● Goal of the exercise
Without the pictures, output all of the data exactly.

··· Data provided ···

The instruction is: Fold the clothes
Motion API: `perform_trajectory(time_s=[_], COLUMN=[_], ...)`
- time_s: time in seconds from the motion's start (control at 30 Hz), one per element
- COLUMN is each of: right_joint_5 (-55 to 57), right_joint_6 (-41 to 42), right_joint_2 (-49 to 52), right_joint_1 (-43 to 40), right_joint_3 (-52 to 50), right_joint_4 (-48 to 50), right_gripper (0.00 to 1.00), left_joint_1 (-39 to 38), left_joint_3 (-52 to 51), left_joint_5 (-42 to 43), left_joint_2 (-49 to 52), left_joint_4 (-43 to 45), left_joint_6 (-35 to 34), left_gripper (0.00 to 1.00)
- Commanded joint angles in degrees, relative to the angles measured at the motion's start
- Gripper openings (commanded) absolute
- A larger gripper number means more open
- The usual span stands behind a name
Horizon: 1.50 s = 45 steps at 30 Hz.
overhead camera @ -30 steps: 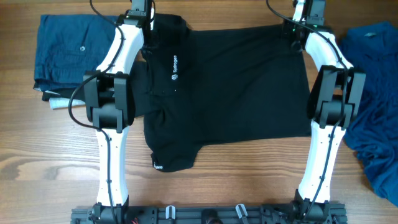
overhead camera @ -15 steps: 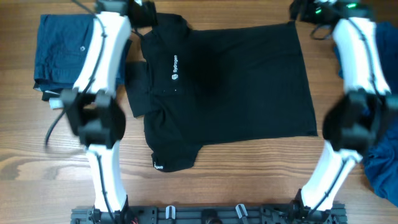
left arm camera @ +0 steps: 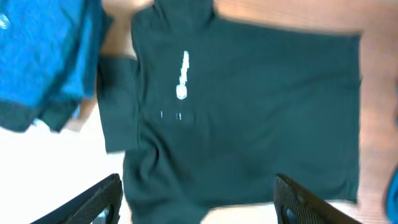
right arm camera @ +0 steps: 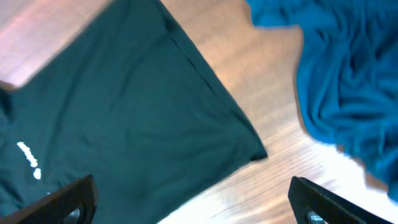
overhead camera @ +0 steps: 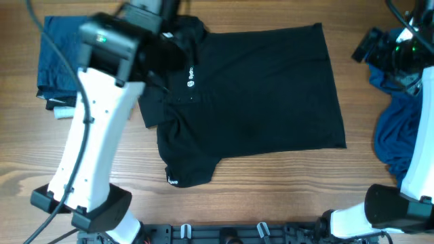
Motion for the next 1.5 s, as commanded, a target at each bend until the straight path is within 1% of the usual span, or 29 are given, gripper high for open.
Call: perform_trajectory(time_s=[0.0, 0.07, 0.17, 0.23, 0.3, 0.4, 0.57, 0.63, 0.7, 0.8, 0.83, 0.87, 0.9, 0.93, 0.97, 1.0, 1.1, 1.13, 1.17, 1.2, 1.27, 1.3, 1.4, 1.43, 1.47], right_joint_5=[1.51, 1.53, 0.85, -1.90, -4.13, -4.76, -6.29, -6.69, -5.92, -5.35, -5.42, -5.44, -5.68, -6.19, -6.25, -6.23, -6.23, -6.23, -6.23, -6.25, -6.25, -6.25, -6.25, -6.25, -6.27], right_joint_6=[4.83, 6.93, 8.85, 9.05, 9.77, 13.09, 13.09, 13.11, 13.11, 13.11, 13.14, 13.14, 13.11, 13.09, 13.11, 13.09, 13.11, 13.09, 13.11, 13.11, 13.07, 13.09, 13.11, 13.11, 13.09], right_joint_2=[-0.35, -0.35, -0.35, -0.33, -0.33, -0.33, -0.31, -0.31, -0.31, -0.26, -0.22, -0.11, -0.04, 0.02, 0.13, 0.28, 0.33, 0.33, 0.33, 0.33, 0.33, 0.33, 0.33, 0.33, 0.33], right_joint_1=[-1.22, -3.10, -6.54, -8.81, -10.54, -13.53, -14.67, -14.62, -14.62, -14.62, -14.62, -14.62, -14.62, -14.62, -14.60, -14.62, -14.62, -14.60, -14.62, -14.62, -14.62, -14.62, -14.62, -14.62, -14.62], right_joint_3=[-8.22, -15.15, -25.09, -32.79, -38.71, -47.67, -59.14, -61.70, -63.34, -65.09, -65.81, -66.27, -66.55, -66.82, -67.04, -67.14, -68.02, -68.46, -69.09, -69.61, -70.66, -70.88, -70.88, -70.88, -70.86], right_joint_4=[0.79, 3.72, 8.72, 13.44, 17.42, 25.44, 37.51, 40.35, 40.76, 42.75, 44.02, 44.96, 45.59, 46.05, 46.29, 46.27, 47.06, 47.76, 48.74, 49.48, 50.60, 50.88, 51.39, 51.67, 51.84], right_gripper=[0.97, 0.95, 0.94, 0.94, 0.93, 0.93, 0.89, 0.88, 0.88, 0.87, 0.85, 0.81, 0.75, 0.66, 0.63, 0.60, 0.59, 0.49, 0.42, 0.37, 0.31, 0.27, 0.09, 0.06, 0.06], left_joint_1=[-3.96, -3.91, -1.25, 1.05, 2.80, 5.46, 7.98, 8.13, 8.13, 8.13, 8.15, 8.26, 8.44, 8.81, 9.20, 9.75, 12.11, 13.07, 13.73, 14.45, 15.41, 15.80, 15.85, 15.85, 16.02], left_joint_3=[-1.99, -3.06, -4.02, -4.72, -5.77, -8.35, -14.86, -17.55, -20.72, -23.06, -23.67, -24.30, -24.79, -24.98, -24.98, -24.98, -25.00, -25.00, -25.00, -25.00, -25.00, -25.14, -26.51, -27.80, -28.89], left_joint_5=[-9.60, -10.51, -10.51, -10.54, -10.49, -10.19, -5.92, -5.51, -5.51, -5.53, -5.53, -5.51, -5.51, -5.29, -5.03, -4.68, -2.67, -1.79, -1.16, -0.70, 0.17, 1.03, 3.56, 3.98, 4.28], left_joint_2=[-1.22, -1.22, -1.22, -1.11, -1.09, -0.98, -0.96, -0.96, -0.96, -0.90, -0.90, -0.90, -0.90, -0.90, -0.90, -0.90, -0.92, -0.92, -0.92, -0.92, -0.90, -0.92, -0.92, -0.92, -0.92], left_joint_4=[-3.91, -4.61, -3.91, -2.75, -1.51, 0.00, 3.98, 6.47, 8.48, 8.83, 8.83, 8.79, 8.81, 8.61, 8.33, 8.11, 7.69, 7.69, 7.74, 7.74, 7.72, 7.69, 7.65, 7.74, 7.80], left_joint_6=[-6.49, -7.50, -7.45, -7.37, -6.86, -6.34, -6.34, -6.34, -6.36, -6.36, -6.36, -6.36, -6.38, -6.38, -6.36, -6.36, -6.34, -6.32, -6.29, -6.14, -5.90, -5.88, -4.31, -3.78, -2.78], left_gripper=[0.81, 0.86, 0.91, 0.96, 1.00, 1.00, 1.00, 1.00, 1.00, 1.00, 1.00, 1.00, 1.00, 1.00, 1.00, 1.00, 1.00, 1.00, 1.00, 1.00, 1.00, 1.00, 1.00, 1.00, 1.00])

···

● Solution to the problem
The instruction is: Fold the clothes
Motion API: `perform_trajectory(time_s=[_], COLUMN=[_], ...)`
- time_s: time in seconds from the motion's start (control at 30 Hz), one per element
- COLUMN is each of: right_joint_5 (-55 to 57), right_joint_6 (-41 to 42), right_joint_2 (-49 to 52), right_joint_1 (-43 to 40), right_joint_3 (-52 to 50), right_joint_4 (-48 to 50), right_gripper (0.00 to 1.00), left_joint_1 (-39 to 38), left_joint_3 (-52 to 51), left_joint_5 (-42 to 43), left_joint_2 (-49 to 52), left_joint_4 (-43 to 45), left_joint_6 (-35 to 34), left_gripper (0.00 to 1.00)
- Commanded joint angles in degrees, relative to the angles measured at the motion's start
- Gripper openings (commanded) absolute
- A larger gripper number means more open
- The usual span stands behind a name
Horizon: 1.50 s = 45 steps at 30 Hz.
overhead camera @ -30 steps: 
overhead camera @ -15 steps: 
left arm camera @ +0 steps: 
right arm camera @ +0 steps: 
overhead camera @ +0 steps: 
Motion for the next 1.5 s, as commanded, a target at each bend until the straight path is within 1% of the usual span, or 29 are given, gripper high for open.
Call: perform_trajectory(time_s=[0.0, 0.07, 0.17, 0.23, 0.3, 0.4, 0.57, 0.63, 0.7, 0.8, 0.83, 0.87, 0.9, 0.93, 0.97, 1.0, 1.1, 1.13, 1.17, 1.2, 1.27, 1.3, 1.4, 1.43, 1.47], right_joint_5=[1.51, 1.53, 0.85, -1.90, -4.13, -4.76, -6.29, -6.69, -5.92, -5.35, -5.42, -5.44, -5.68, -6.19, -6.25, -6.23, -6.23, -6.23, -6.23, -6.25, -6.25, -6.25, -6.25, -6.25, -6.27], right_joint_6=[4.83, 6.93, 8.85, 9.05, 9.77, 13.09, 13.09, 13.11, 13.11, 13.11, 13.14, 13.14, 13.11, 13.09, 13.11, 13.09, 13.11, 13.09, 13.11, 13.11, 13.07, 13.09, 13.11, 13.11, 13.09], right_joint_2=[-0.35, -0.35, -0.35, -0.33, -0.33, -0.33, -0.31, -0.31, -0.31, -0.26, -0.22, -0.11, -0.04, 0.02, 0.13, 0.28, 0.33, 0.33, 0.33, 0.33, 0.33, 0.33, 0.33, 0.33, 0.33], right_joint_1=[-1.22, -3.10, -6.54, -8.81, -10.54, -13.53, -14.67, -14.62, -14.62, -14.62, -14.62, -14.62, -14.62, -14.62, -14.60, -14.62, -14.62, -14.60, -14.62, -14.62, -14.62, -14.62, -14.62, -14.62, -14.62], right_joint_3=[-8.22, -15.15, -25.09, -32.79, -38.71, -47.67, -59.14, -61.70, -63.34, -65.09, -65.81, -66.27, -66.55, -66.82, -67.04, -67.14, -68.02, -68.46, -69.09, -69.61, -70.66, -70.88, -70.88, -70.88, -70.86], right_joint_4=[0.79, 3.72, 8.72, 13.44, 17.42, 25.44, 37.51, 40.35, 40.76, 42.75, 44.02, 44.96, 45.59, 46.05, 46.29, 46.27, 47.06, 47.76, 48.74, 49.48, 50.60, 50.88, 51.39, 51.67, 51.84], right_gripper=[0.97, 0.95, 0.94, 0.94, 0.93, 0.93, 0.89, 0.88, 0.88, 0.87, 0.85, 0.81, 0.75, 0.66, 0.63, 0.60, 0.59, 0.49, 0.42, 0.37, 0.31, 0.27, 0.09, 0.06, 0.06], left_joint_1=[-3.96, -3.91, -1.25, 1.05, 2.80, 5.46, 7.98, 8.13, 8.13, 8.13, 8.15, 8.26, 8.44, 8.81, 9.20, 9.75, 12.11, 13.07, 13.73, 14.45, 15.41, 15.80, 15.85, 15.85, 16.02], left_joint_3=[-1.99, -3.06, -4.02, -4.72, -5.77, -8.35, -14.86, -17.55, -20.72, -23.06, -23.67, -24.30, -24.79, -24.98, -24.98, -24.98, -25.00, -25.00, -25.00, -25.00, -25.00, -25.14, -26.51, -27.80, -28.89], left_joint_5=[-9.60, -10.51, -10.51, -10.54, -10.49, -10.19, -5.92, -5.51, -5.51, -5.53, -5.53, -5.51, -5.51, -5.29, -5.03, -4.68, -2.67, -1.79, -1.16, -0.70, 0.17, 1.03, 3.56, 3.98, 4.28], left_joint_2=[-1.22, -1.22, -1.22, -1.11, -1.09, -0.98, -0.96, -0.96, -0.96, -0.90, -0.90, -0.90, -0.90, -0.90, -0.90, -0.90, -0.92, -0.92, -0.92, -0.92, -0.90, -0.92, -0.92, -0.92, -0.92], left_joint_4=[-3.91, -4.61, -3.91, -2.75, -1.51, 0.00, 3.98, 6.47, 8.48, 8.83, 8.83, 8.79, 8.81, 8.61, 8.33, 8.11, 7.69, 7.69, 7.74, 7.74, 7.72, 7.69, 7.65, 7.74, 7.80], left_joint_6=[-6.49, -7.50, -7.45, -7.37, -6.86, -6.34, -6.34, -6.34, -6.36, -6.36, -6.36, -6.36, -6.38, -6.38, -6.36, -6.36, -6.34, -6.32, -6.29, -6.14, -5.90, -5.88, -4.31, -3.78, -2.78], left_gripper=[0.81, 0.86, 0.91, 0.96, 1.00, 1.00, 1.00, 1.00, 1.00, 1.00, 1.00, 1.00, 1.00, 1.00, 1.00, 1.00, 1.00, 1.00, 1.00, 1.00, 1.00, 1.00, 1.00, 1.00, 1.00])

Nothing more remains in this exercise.